• [Exercise]:
Word for word, return the lines below from the first through the line that has "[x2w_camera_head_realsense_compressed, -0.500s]", dropping the pictures.

• [Data provided]:
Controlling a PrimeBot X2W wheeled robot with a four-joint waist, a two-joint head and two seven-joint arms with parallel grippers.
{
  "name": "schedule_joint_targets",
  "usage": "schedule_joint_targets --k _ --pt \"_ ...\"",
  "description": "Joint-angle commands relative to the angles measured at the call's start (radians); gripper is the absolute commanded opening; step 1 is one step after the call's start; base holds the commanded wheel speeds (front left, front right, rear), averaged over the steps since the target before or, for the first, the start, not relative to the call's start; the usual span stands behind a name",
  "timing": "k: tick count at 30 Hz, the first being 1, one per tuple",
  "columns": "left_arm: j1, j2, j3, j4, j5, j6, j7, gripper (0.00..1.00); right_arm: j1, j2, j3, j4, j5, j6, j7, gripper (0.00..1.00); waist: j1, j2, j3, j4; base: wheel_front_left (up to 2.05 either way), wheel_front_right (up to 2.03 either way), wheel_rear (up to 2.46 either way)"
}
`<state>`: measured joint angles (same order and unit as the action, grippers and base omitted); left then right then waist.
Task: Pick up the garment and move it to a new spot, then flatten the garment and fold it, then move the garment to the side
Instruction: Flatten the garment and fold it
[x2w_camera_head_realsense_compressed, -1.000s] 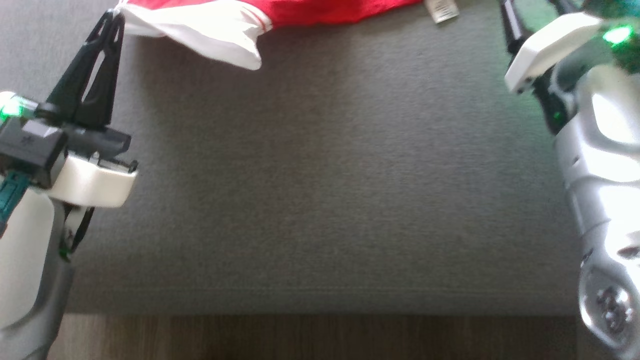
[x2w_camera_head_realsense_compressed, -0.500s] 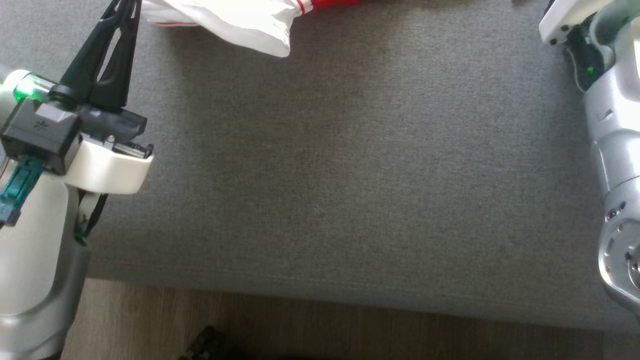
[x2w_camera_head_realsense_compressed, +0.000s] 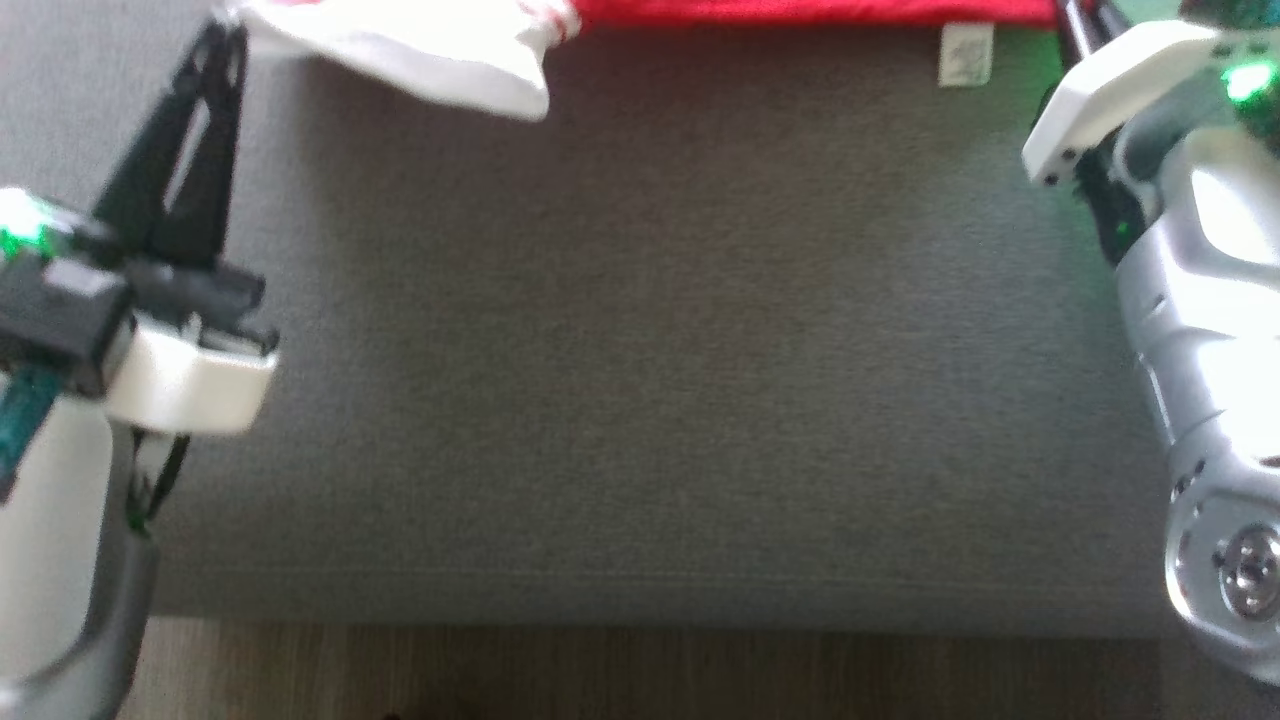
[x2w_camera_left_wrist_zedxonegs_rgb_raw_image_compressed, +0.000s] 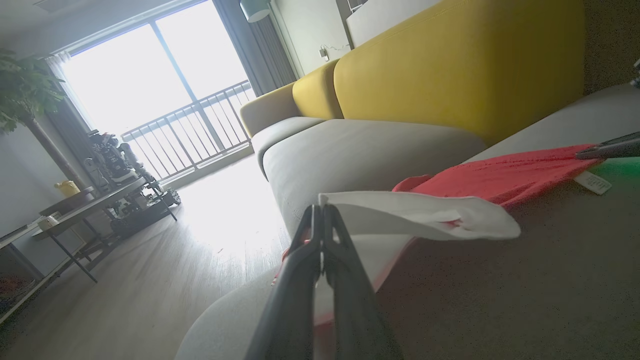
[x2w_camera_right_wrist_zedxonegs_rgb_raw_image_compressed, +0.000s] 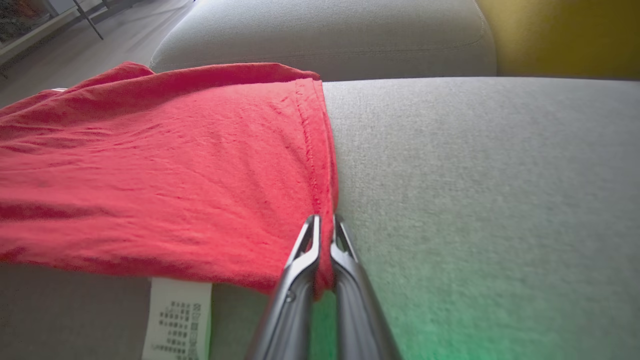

• [Solution to this task]:
Controlling a PrimeBot X2W wheeled robot with a four-joint waist, a two-joint head and two seven-joint arms with parallel grippers.
{
  "name": "schedule_joint_targets",
  "usage": "schedule_joint_targets --k _ --pt \"_ ...\"",
  "description": "Joint-angle commands relative to the angles measured at the call's start (radians); gripper is the absolute commanded opening; step 1 is one step after the call's start; base holds the commanded wheel speeds (front left, front right, rear), averaged over the steps since the target before or, for the first, the start, not relative to the call's start; the usual span stands behind a name",
  "timing": "k: tick count at 30 Hz, the first being 1, one per tuple",
  "columns": "left_arm: j1, j2, j3, j4, j5, j6, j7, gripper (0.00..1.00); right_arm: j1, j2, j3, j4, j5, j6, j7, gripper (0.00..1.00); waist: j1, j2, j3, j4; base: wheel_front_left (up to 2.05 either way), wheel_front_right (up to 2.03 either way), wheel_rear (up to 2.46 either way)"
}
`<state>`: measured joint angles (same order and unit as the action, grippers and base omitted); left then right then waist.
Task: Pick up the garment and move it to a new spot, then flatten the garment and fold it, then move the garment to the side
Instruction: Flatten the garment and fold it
[x2w_camera_head_realsense_compressed, -1.000s] 
[x2w_camera_head_realsense_compressed, -0.500s] 

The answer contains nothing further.